The following is an article from Eric Pianin | February 2, 2012 | TheFiscalTimes.com |
In 2010, two landmark Supreme Court rulings turned election law on its head by allowing corporations, business leaders and labor unions to make unlimited contributions to political action committees that are legally separate from the candidates they support. Practically overnight, the courts helped to spawn a new generation of political “Daddy Warbucks,” who now are able to influence the course of an election by writing a personal check to the new Super PACs that legally must operate independently of the candidate.
History is littered with examples of powerful capitalists and titans of industry with deep pockets who bankrolled the ambitions and campaigns of presidential aspirants. Some of the country’s richest men, including J.P. Morgan and Andrew Carnegie, opened their wallets to help elect Theodore Roosevelt president in 1904. Wealthy industrialist Joseph P. Kennedy underwrote the cost of the presidential campaign of his son, John F. Kennedy, in 1960 and famously said that there was no way he was paying “for a landslide.”

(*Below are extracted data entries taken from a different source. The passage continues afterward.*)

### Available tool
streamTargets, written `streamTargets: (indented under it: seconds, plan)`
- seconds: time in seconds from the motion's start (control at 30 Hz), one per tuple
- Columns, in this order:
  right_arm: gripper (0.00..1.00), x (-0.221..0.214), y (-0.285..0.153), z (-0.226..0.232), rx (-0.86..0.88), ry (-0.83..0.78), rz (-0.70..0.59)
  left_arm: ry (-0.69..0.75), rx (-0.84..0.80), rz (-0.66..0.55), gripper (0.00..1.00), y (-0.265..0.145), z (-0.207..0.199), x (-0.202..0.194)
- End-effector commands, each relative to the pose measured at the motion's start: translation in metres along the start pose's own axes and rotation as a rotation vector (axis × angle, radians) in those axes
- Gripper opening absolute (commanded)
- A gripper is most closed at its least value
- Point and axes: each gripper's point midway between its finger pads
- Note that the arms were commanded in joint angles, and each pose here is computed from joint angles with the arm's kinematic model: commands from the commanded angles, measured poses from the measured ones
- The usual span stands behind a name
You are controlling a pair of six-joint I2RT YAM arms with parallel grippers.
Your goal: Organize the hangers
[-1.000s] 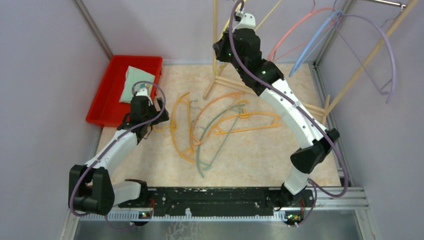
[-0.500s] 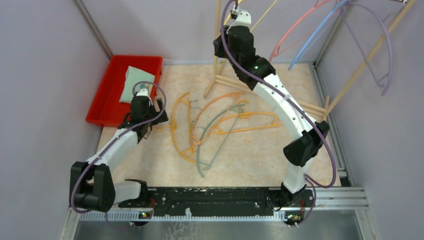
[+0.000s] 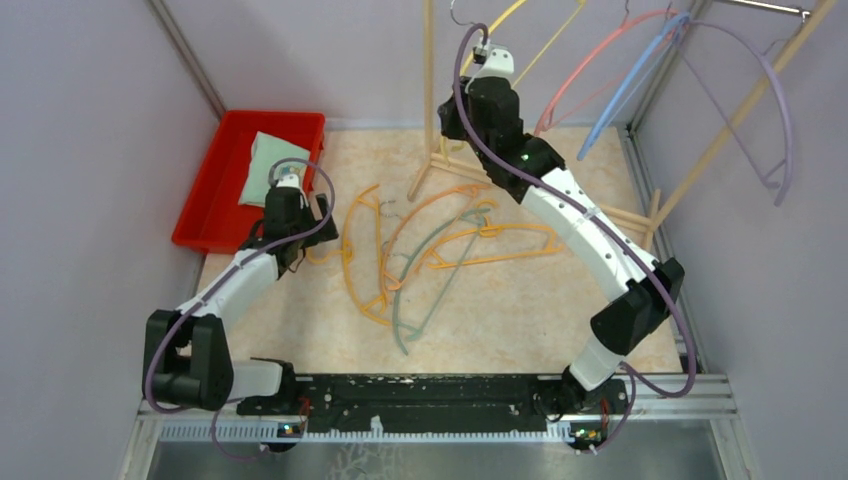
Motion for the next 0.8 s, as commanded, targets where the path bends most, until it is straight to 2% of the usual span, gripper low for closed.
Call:
streamTargets:
  seconds: [0.0,0.27,0.67,0.77]
  plan:
    - [0.00,0.061,-0.034,-0.001,0.030,0.056,-0.166,-0.017,-0.036,-0.024,1.00,0.001,-0.011,0.013]
    - [0.00,0.077,-0.032,-0.013,-0.011,0.015,-0.204,-0.048,-0.060,-0.018,0.99,0.003,-0.018,0.014]
    - [0.00,0.103,-0.012,-0.033,-0.046,0.016,-0.264,-0.041,-0.019,-0.018,1.00,0.002,-0.008,0.009]
    - [0.00,0.087,0.011,-0.041,-0.069,0.008,-0.216,-0.040,-0.013,-0.013,1.00,0.004,-0.006,0.007]
Point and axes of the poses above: each gripper's point midway between its finger pads, its own y axis out along the fingers, its own z axis along the line the jaws close on, x = y × z, and after that the axes turned 11 degrees about -y, right-handed
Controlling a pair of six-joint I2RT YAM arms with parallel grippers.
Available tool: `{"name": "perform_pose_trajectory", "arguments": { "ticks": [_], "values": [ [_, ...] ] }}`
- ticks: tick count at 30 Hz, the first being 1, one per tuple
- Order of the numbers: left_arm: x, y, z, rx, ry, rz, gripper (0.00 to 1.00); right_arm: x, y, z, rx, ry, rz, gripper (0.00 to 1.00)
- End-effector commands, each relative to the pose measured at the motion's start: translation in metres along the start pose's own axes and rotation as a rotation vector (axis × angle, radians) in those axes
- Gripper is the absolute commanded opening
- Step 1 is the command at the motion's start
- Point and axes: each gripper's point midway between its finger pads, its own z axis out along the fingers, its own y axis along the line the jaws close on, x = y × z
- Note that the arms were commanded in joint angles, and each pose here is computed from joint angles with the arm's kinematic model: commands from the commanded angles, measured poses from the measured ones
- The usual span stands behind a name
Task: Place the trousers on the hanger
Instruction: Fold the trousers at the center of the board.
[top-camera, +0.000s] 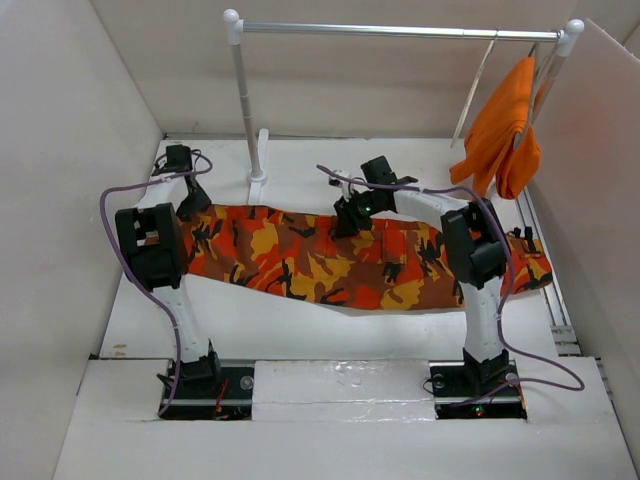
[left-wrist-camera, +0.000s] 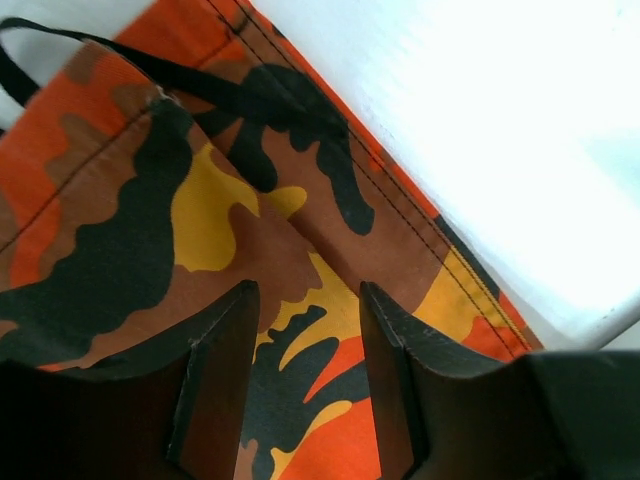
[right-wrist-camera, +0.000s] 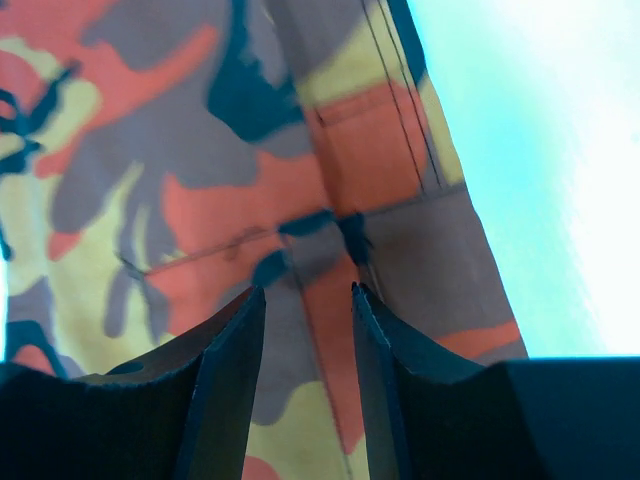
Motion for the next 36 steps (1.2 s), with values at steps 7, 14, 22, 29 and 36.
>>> {"name": "perform_pose_trajectory", "arguments": {
  "ticks": [7, 14, 22, 29, 36],
  "values": [
    [0.008, -0.004, 0.009, 0.010, 0.060, 0.037, 0.41, -0.006, -0.011, 0.003, -0.020, -0.003, 0.006, 0.47],
    [0.010, -0.002, 0.016, -0.008, 0.064, 0.035, 0.39, -0.006, -0.015, 0.006, -0.006, -0.017, 0.013, 0.48],
    [0.001, -0.009, 0.009, 0.026, 0.035, 0.005, 0.29, -0.004, -0.004, 0.003, -0.045, -0.027, 0.023, 0.29],
    [-0.007, -0.008, 0.006, -0.001, 0.031, -0.008, 0.00, -0.011, -0.002, -0.003, -0.035, -0.041, 0.016, 0.07],
    [-0.020, 0.001, -0.018, -0.024, -0.031, -0.023, 0.00, -0.027, 0.005, -0.018, -0.020, -0.070, -0.005, 0.00]
  ]
}}
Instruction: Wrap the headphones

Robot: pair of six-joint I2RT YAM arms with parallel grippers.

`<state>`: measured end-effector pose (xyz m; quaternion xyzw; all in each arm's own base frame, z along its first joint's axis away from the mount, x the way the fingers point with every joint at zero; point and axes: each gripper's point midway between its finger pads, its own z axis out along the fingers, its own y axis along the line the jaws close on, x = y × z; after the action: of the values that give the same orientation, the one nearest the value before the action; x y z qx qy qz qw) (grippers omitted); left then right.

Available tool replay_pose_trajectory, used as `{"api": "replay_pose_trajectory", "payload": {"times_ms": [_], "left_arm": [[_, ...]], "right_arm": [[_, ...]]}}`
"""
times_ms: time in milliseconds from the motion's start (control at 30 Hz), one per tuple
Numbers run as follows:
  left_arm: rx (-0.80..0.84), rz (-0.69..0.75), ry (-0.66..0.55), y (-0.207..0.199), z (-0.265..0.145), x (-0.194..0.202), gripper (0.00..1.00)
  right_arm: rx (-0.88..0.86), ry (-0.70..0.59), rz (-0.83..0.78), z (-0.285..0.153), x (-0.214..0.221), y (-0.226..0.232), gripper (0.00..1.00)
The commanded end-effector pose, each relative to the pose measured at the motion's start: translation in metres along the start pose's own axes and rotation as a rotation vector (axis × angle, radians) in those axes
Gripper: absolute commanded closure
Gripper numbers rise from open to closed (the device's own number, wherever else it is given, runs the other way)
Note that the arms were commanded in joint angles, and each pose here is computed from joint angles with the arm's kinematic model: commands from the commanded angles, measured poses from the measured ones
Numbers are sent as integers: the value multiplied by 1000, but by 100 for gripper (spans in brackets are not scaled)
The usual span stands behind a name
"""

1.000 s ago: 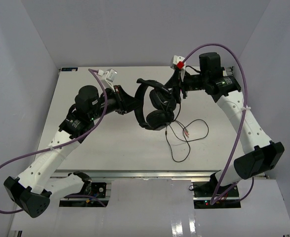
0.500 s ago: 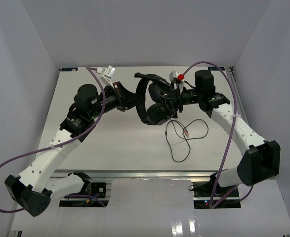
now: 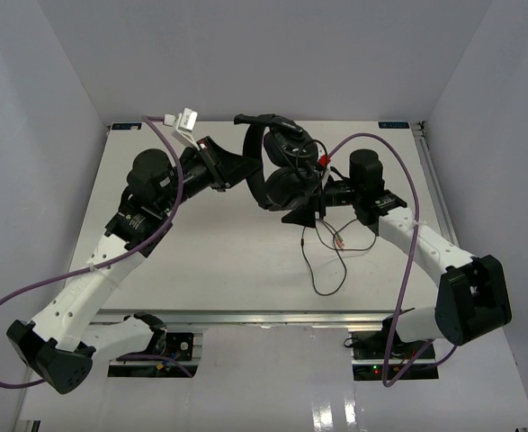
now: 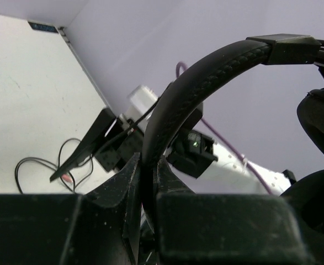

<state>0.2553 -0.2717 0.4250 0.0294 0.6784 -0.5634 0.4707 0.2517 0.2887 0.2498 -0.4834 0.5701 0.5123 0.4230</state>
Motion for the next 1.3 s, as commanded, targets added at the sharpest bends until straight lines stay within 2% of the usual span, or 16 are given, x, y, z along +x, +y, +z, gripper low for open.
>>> {"api": "replay_pose_trajectory", "payload": {"times_ms": [0,167,567,700,833,900,933,967,1100,1267], "left_arm": [[38,-5,-168,-34,-9,-46,100],[-38,-53,-277,-24,-16,-64,100],[-184,-107,-460,-4,-23,-102,100],[-250,-148,-541,12,-25,-112,100],[-312,-165,-596,29,-20,-119,100],[-349,-155,-622,37,-20,-123,100],[-365,-152,-617,42,-18,-122,100],[-373,-142,-617,43,-18,-121,100],[-468,-91,-644,62,-30,-120,100],[-522,-56,-657,72,-42,-118,100]], "right_arm": [[-3,-30,-101,4,-3,2,37],[-35,-8,-118,3,16,13,56],[-61,65,-174,-2,42,41,73],[-36,161,-186,-6,54,45,84],[-33,276,-292,-6,50,46,91],[-43,375,-302,-15,55,49,92],[-31,410,-356,-18,53,42,92],[-5,409,-423,-21,29,36,92],[94,489,-632,-43,-14,33,92],[97,564,-805,-43,-29,54,92]]}}
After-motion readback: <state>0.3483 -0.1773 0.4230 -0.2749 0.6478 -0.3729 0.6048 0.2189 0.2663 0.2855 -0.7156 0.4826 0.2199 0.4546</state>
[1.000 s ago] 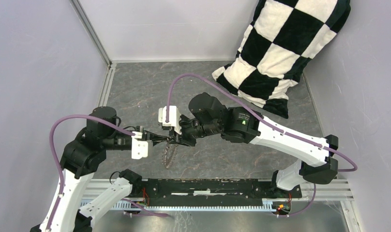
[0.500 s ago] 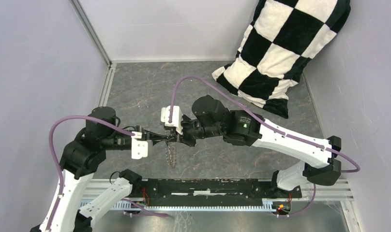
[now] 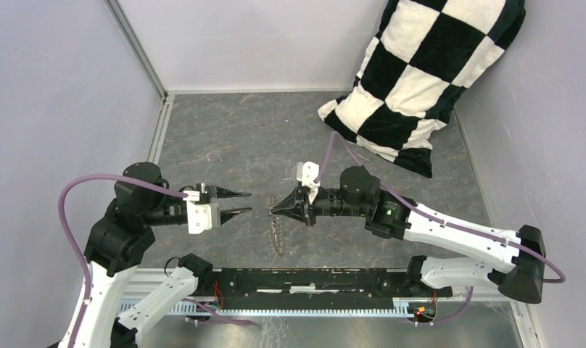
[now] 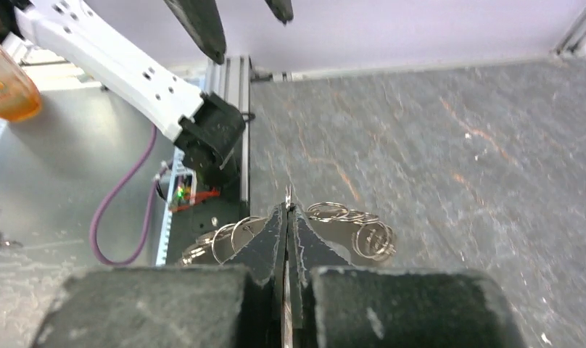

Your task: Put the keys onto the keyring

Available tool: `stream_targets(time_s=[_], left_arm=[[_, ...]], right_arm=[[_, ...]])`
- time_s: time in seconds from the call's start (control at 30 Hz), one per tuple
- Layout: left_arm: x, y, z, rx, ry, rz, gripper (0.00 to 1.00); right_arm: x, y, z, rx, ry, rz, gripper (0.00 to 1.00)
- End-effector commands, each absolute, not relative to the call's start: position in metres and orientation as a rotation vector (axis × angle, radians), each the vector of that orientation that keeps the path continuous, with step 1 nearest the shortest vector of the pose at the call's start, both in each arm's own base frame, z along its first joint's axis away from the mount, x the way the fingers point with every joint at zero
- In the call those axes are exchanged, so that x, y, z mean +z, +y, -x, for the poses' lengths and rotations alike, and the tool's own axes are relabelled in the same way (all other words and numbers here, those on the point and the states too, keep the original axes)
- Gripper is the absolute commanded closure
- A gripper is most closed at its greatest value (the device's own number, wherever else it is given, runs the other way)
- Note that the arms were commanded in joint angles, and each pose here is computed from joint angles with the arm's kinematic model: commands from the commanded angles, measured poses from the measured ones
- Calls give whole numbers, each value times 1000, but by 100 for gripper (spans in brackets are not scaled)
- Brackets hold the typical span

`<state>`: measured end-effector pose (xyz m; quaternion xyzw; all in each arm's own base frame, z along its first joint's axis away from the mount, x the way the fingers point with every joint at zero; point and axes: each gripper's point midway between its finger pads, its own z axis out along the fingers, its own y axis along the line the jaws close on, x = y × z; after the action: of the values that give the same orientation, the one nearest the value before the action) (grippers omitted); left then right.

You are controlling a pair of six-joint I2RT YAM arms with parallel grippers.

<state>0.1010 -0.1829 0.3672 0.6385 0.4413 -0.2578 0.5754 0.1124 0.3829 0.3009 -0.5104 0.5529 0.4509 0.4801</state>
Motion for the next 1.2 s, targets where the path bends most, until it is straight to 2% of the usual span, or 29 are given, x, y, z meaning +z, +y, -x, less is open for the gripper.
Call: stream_targets(time_s=[0.0,0.3,0.47,0.8,1.07,1.17], left_arm=[[383,-188,-97,-708,1081,-1402,64],[371,-197,-97,-844,1143,-1320,66],[375,-201,-96,-883,1143,-1315,61],[381,-205,-79,-1005,1118,-1345,62],[375,-206,-85,-990,1146,-1332,81],[372,-205,-87,-976,1151,-1334,94]], right_arm=[[402,379,-97,1300,947,1005,100],[422,361,-86,1418,761,834,100],[419,363,-83,1457,728,814,100],[407,380,-88,1454,781,866,100],[396,395,-86,1447,831,966,100],[395,396,-86,1447,836,978,100]])
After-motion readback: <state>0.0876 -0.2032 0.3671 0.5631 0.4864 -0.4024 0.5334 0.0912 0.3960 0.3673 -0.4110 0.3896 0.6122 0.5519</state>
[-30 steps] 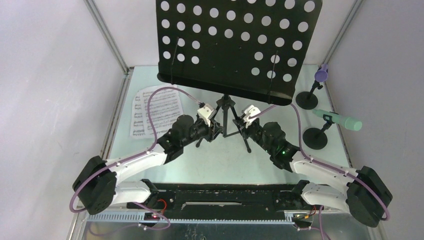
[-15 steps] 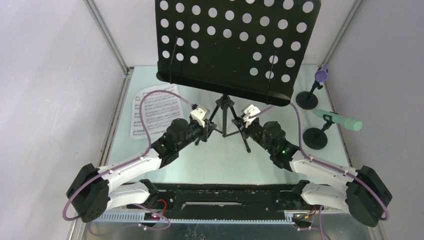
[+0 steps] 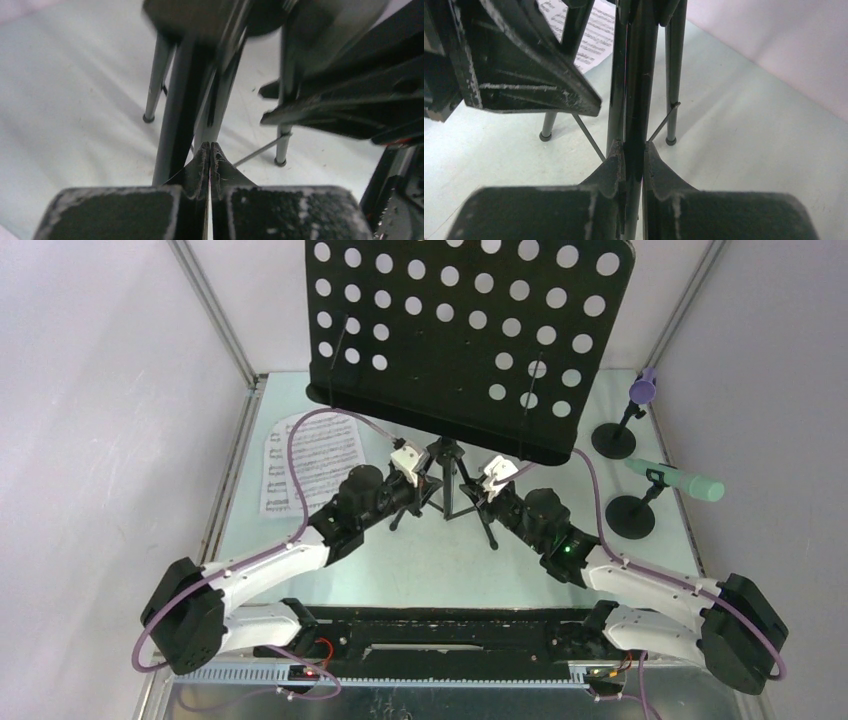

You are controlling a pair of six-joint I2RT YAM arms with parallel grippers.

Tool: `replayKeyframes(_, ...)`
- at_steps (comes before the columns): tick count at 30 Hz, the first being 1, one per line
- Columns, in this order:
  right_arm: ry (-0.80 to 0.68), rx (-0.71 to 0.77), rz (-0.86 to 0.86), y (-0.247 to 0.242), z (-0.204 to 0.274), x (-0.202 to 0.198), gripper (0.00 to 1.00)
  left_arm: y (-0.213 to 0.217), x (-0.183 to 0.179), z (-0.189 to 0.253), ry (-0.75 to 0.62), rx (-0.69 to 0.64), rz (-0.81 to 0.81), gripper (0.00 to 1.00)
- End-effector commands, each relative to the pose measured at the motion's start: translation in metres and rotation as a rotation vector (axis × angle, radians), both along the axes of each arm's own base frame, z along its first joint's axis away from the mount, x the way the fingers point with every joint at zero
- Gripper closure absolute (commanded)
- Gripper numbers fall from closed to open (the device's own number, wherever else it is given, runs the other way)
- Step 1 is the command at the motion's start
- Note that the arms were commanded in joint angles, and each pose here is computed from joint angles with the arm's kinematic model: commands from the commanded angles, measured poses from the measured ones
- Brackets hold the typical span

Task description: Pack up the instrument practice props

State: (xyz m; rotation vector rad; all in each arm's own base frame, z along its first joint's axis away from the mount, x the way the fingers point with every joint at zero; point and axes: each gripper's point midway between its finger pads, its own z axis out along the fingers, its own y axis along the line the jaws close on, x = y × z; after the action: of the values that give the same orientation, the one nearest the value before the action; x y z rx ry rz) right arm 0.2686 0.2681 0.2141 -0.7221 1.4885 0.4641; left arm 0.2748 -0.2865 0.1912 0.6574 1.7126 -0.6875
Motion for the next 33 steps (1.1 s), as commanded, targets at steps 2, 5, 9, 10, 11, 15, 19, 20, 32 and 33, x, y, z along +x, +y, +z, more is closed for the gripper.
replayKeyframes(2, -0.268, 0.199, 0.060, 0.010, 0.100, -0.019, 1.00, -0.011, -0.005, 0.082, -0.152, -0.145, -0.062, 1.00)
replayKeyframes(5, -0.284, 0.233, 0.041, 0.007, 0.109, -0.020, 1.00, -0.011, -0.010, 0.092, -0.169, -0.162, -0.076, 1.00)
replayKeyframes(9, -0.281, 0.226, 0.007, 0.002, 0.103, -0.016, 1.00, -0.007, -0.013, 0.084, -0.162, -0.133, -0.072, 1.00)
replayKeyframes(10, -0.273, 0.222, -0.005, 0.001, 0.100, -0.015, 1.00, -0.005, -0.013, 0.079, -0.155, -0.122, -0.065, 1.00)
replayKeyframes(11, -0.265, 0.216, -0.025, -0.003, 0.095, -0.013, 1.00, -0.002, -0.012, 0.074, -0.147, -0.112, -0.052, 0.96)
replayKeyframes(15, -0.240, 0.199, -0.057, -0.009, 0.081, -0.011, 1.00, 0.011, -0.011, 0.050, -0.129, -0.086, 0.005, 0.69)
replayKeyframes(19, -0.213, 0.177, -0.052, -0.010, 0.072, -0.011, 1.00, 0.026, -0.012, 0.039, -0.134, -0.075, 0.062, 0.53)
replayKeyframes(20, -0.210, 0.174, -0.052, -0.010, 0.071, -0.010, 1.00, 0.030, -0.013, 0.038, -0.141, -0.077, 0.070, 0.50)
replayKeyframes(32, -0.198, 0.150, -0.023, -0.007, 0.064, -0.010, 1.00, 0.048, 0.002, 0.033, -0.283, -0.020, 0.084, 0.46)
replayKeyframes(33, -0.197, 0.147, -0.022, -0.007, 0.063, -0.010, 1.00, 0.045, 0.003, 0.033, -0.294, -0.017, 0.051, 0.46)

Since the turn of the century, corporations and wealthy businessmen technically have been barred by law from using their own money to influence the outcome of elections, although some, including liberal billionaire George Soros, used tax-exempt “527” organizations to skirt those restrictions in the 2004 and 2008 presidential campaigns.
The Super PAC Phenom
Among the big political news this week is that these new “Super PACs” raised more than $42 million last year to back GOP candidates, according to documents released Tuesday by the Federal Election Commission.